::: Dataset content :::

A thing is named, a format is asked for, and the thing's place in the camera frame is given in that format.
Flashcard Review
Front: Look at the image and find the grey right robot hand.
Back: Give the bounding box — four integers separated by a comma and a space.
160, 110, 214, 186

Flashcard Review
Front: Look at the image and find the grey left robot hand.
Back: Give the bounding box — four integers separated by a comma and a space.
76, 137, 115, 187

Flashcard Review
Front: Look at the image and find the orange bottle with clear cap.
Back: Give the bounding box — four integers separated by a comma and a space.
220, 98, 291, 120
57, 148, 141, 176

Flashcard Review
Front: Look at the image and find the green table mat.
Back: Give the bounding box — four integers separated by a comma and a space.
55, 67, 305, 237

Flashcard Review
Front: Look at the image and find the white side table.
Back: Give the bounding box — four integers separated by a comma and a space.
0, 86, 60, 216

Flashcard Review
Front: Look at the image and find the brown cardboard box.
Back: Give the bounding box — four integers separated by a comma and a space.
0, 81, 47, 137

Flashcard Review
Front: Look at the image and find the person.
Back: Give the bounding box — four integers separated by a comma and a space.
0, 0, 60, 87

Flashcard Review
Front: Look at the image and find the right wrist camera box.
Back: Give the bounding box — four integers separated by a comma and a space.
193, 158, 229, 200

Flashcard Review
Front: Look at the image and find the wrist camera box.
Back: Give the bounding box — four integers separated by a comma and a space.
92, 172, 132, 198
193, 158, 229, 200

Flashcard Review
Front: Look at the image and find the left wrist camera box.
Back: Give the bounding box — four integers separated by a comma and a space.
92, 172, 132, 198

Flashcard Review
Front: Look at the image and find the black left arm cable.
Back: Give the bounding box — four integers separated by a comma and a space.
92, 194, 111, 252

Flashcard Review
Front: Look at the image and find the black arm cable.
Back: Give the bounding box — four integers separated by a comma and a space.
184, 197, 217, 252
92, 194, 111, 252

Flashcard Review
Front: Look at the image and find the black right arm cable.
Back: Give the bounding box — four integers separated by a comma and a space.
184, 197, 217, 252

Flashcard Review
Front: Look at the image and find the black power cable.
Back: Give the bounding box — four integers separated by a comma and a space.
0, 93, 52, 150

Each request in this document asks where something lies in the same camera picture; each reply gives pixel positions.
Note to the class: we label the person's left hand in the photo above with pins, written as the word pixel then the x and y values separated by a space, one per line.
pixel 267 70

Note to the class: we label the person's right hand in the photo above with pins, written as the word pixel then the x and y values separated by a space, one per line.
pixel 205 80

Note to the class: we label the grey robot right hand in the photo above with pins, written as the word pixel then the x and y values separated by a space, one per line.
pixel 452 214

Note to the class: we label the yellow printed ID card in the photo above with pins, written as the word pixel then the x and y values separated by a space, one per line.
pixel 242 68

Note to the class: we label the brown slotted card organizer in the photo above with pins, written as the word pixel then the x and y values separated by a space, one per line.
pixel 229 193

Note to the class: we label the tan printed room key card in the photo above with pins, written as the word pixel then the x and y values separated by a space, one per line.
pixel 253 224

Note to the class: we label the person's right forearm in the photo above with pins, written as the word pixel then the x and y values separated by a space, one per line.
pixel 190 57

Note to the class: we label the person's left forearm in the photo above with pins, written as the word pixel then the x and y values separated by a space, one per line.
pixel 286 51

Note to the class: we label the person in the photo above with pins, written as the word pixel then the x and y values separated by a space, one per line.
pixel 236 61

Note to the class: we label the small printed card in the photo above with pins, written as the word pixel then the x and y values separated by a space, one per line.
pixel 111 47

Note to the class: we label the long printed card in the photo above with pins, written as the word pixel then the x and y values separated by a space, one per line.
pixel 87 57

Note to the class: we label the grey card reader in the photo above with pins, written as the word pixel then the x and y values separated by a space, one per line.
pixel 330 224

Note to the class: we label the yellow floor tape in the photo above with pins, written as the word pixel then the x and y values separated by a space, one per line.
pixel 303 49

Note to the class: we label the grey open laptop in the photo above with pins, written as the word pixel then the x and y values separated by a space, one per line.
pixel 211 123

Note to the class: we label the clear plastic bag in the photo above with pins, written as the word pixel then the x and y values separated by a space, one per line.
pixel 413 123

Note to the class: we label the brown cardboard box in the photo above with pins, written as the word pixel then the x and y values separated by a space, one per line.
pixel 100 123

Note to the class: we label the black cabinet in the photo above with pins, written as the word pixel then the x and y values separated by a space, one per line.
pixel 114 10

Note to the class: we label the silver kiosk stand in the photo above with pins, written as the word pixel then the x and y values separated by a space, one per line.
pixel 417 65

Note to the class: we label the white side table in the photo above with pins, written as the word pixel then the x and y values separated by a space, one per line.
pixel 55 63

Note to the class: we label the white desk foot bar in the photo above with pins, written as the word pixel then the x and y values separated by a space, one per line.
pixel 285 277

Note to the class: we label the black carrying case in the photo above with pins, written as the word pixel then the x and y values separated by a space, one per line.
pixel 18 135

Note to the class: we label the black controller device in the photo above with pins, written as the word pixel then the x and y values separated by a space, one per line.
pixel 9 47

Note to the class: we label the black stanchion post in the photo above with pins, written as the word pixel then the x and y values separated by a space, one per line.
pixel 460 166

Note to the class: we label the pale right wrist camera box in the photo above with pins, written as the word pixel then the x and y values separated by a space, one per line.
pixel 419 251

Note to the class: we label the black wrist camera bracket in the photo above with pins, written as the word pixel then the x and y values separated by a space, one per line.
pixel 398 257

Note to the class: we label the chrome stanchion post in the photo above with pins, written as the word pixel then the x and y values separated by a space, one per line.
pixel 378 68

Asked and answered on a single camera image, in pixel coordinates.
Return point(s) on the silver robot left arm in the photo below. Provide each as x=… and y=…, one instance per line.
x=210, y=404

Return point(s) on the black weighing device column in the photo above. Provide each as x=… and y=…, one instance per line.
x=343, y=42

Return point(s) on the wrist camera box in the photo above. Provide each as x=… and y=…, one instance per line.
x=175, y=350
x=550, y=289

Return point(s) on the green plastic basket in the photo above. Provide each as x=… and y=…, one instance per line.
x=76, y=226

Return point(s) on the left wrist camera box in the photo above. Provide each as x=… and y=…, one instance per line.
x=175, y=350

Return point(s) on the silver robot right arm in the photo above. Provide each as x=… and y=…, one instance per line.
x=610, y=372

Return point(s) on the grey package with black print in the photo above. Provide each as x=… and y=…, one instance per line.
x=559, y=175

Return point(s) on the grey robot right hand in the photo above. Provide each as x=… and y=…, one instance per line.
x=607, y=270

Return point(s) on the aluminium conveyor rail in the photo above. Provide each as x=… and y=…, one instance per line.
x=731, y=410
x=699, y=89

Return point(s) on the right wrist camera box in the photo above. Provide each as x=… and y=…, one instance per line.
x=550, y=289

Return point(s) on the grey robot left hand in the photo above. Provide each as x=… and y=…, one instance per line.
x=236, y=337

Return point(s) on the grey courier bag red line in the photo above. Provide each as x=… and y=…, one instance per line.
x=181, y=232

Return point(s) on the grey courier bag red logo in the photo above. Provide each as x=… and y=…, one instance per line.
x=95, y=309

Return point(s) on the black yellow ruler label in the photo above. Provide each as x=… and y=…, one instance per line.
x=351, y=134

:::

▸ Work to complete: Write out each line exactly, as it is shown above.

▸ Task answer:
A thing is named, a format is asked for, and the thing's place in the camera frame is given in that format.
Flashcard Review
Front: Look at the image and find the grey right robot hand.
Back: Give the bounding box — four integers separated by a comma and a space.
160, 110, 214, 186

Flashcard Review
Front: Look at the image and find the grey left robot hand.
Back: Give the bounding box — four integers separated by a comma and a space.
76, 137, 115, 187

Flashcard Review
Front: Look at the image and find the orange bottle with clear cap.
Back: Give the bounding box — four integers separated by a comma and a space.
220, 98, 291, 120
57, 148, 141, 176

Flashcard Review
Front: Look at the image and find the green table mat.
Back: Give the bounding box — four integers separated by a comma and a space.
55, 67, 305, 237

Flashcard Review
Front: Look at the image and find the white side table.
Back: Give the bounding box — four integers separated by a comma and a space.
0, 86, 60, 216

Flashcard Review
Front: Look at the image and find the brown cardboard box.
Back: Give the bounding box — four integers separated by a comma and a space.
0, 81, 47, 137

Flashcard Review
Front: Look at the image and find the person.
Back: Give the bounding box — four integers separated by a comma and a space.
0, 0, 60, 87

Flashcard Review
Front: Look at the image and find the right wrist camera box.
Back: Give the bounding box — four integers separated by a comma and a space.
193, 158, 229, 200

Flashcard Review
Front: Look at the image and find the wrist camera box.
Back: Give the bounding box — four integers separated by a comma and a space.
92, 172, 132, 198
193, 158, 229, 200

Flashcard Review
Front: Look at the image and find the left wrist camera box.
Back: Give the bounding box — four integers separated by a comma and a space.
92, 172, 132, 198

Flashcard Review
Front: Look at the image and find the black left arm cable.
Back: Give the bounding box — four integers separated by a comma and a space.
92, 194, 111, 252

Flashcard Review
Front: Look at the image and find the black arm cable.
Back: Give the bounding box — four integers separated by a comma and a space.
184, 197, 217, 252
92, 194, 111, 252

Flashcard Review
Front: Look at the image and find the black right arm cable.
Back: Give the bounding box — four integers separated by a comma and a space.
184, 197, 217, 252

Flashcard Review
Front: Look at the image and find the black power cable.
Back: Give the bounding box — four integers separated by a comma and a space.
0, 93, 52, 150

Each request in this document asks where something lies in the same camera picture; each reply gives pixel positions.
Note to the class: we label the person's left hand in the photo above with pins, written as the word pixel then the x and y values separated by a space, one per line.
pixel 267 70

Note to the class: we label the person's right hand in the photo above with pins, written as the word pixel then the x and y values separated by a space, one per line.
pixel 205 80

Note to the class: we label the grey robot right hand in the photo above with pins, written as the word pixel then the x and y values separated by a space, one per line.
pixel 452 214

Note to the class: we label the yellow printed ID card in the photo above with pins, written as the word pixel then the x and y values separated by a space, one per line.
pixel 242 68

Note to the class: we label the brown slotted card organizer in the photo above with pins, written as the word pixel then the x and y values separated by a space, one per line.
pixel 229 193

Note to the class: we label the tan printed room key card in the photo above with pins, written as the word pixel then the x and y values separated by a space, one per line.
pixel 253 224

Note to the class: we label the person's right forearm in the photo above with pins, written as the word pixel then the x and y values separated by a space, one per line.
pixel 190 57

Note to the class: we label the person's left forearm in the photo above with pins, written as the word pixel then the x and y values separated by a space, one per line.
pixel 286 51

Note to the class: we label the person in the photo above with pins, written as the word pixel then the x and y values separated by a space, one per line.
pixel 236 61

Note to the class: we label the small printed card in the photo above with pins, written as the word pixel then the x and y values separated by a space, one per line.
pixel 111 47

Note to the class: we label the long printed card in the photo above with pins, written as the word pixel then the x and y values separated by a space, one per line.
pixel 87 57

Note to the class: we label the grey card reader in the photo above with pins, written as the word pixel then the x and y values separated by a space, one per line.
pixel 330 224

Note to the class: we label the yellow floor tape in the photo above with pins, written as the word pixel then the x and y values separated by a space, one per line.
pixel 303 49

Note to the class: we label the grey open laptop in the photo above with pins, written as the word pixel then the x and y values separated by a space, one per line.
pixel 211 123

Note to the class: we label the clear plastic bag in the photo above with pins, written as the word pixel then the x and y values separated by a space, one per line.
pixel 413 123

Note to the class: we label the brown cardboard box in the photo above with pins, written as the word pixel then the x and y values separated by a space, one per line.
pixel 100 123

Note to the class: we label the black cabinet in the photo above with pins, written as the word pixel then the x and y values separated by a space, one per line.
pixel 114 10

Note to the class: we label the silver kiosk stand in the photo above with pins, written as the word pixel then the x and y values separated by a space, one per line.
pixel 417 65

Note to the class: we label the white side table in the photo above with pins, written as the word pixel then the x and y values separated by a space, one per line.
pixel 55 63

Note to the class: we label the white desk foot bar in the photo above with pins, written as the word pixel then the x and y values separated by a space, one per line.
pixel 285 277

Note to the class: we label the black carrying case in the photo above with pins, written as the word pixel then the x and y values separated by a space, one per line.
pixel 18 135

Note to the class: we label the black controller device in the photo above with pins, written as the word pixel then the x and y values separated by a space, one per line.
pixel 9 47

Note to the class: we label the black stanchion post in the photo above with pins, written as the word pixel then the x and y values separated by a space, one per line.
pixel 460 166

Note to the class: we label the pale right wrist camera box in the photo above with pins, written as the word pixel then the x and y values separated by a space, one per line.
pixel 419 251

Note to the class: we label the black wrist camera bracket in the photo above with pins, written as the word pixel then the x and y values separated by a space, one per line.
pixel 398 257

Note to the class: we label the chrome stanchion post in the photo above with pins, written as the word pixel then the x and y values separated by a space, one per line.
pixel 378 68

Asked and answered on a single camera image, in pixel coordinates.
Return point(s) on the silver robot left arm in the photo below. Provide each as x=… and y=…, one instance per line.
x=210, y=404

Return point(s) on the black weighing device column in the photo above. Provide each as x=… and y=…, one instance per line.
x=343, y=42

Return point(s) on the wrist camera box in the photo above. Provide each as x=… and y=…, one instance per line.
x=175, y=350
x=550, y=289

Return point(s) on the green plastic basket in the photo above. Provide each as x=… and y=…, one instance per line.
x=76, y=226

Return point(s) on the left wrist camera box in the photo above. Provide each as x=… and y=…, one instance per line.
x=175, y=350

Return point(s) on the silver robot right arm in the photo above. Provide each as x=… and y=…, one instance per line.
x=610, y=372

Return point(s) on the grey package with black print in the photo above. Provide each as x=… and y=…, one instance per line.
x=559, y=175

Return point(s) on the grey robot right hand in the photo above. Provide each as x=… and y=…, one instance per line.
x=607, y=270

Return point(s) on the aluminium conveyor rail in the photo above. Provide each as x=… and y=…, one instance per line.
x=731, y=410
x=699, y=89

Return point(s) on the right wrist camera box in the photo above. Provide each as x=… and y=…, one instance per line.
x=550, y=289

Return point(s) on the grey robot left hand in the photo above. Provide each as x=… and y=…, one instance per line.
x=236, y=337

Return point(s) on the grey courier bag red line in the photo above. Provide each as x=… and y=…, one instance per line.
x=181, y=232

Return point(s) on the grey courier bag red logo in the photo above. Provide each as x=… and y=…, one instance per line.
x=95, y=309

Return point(s) on the black yellow ruler label in the photo above. Provide each as x=… and y=…, one instance per line.
x=351, y=134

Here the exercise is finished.